> [Activity] Retype the data below verbatim; pictures do not belong in the copy.
--- Material provided Enclosed Below ---
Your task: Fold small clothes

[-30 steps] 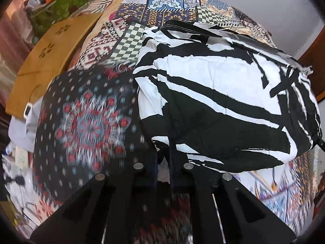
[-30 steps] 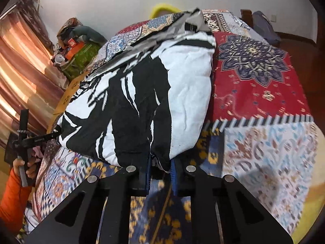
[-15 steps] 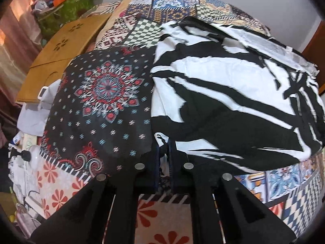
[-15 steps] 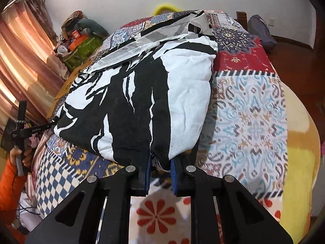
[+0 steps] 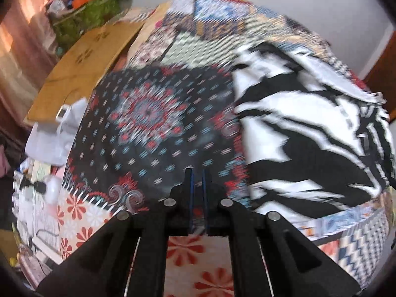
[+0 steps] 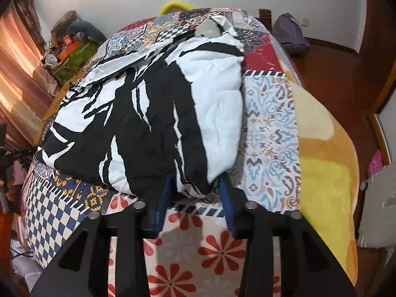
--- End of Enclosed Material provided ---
> [Answer to this exercise]
Your task: Fold small clothes

[-30 steps] 
[-30 steps] 
[-15 steps] 
[-15 steps] 
[+0 steps] 
[+0 steps] 

There is no more to the exercise.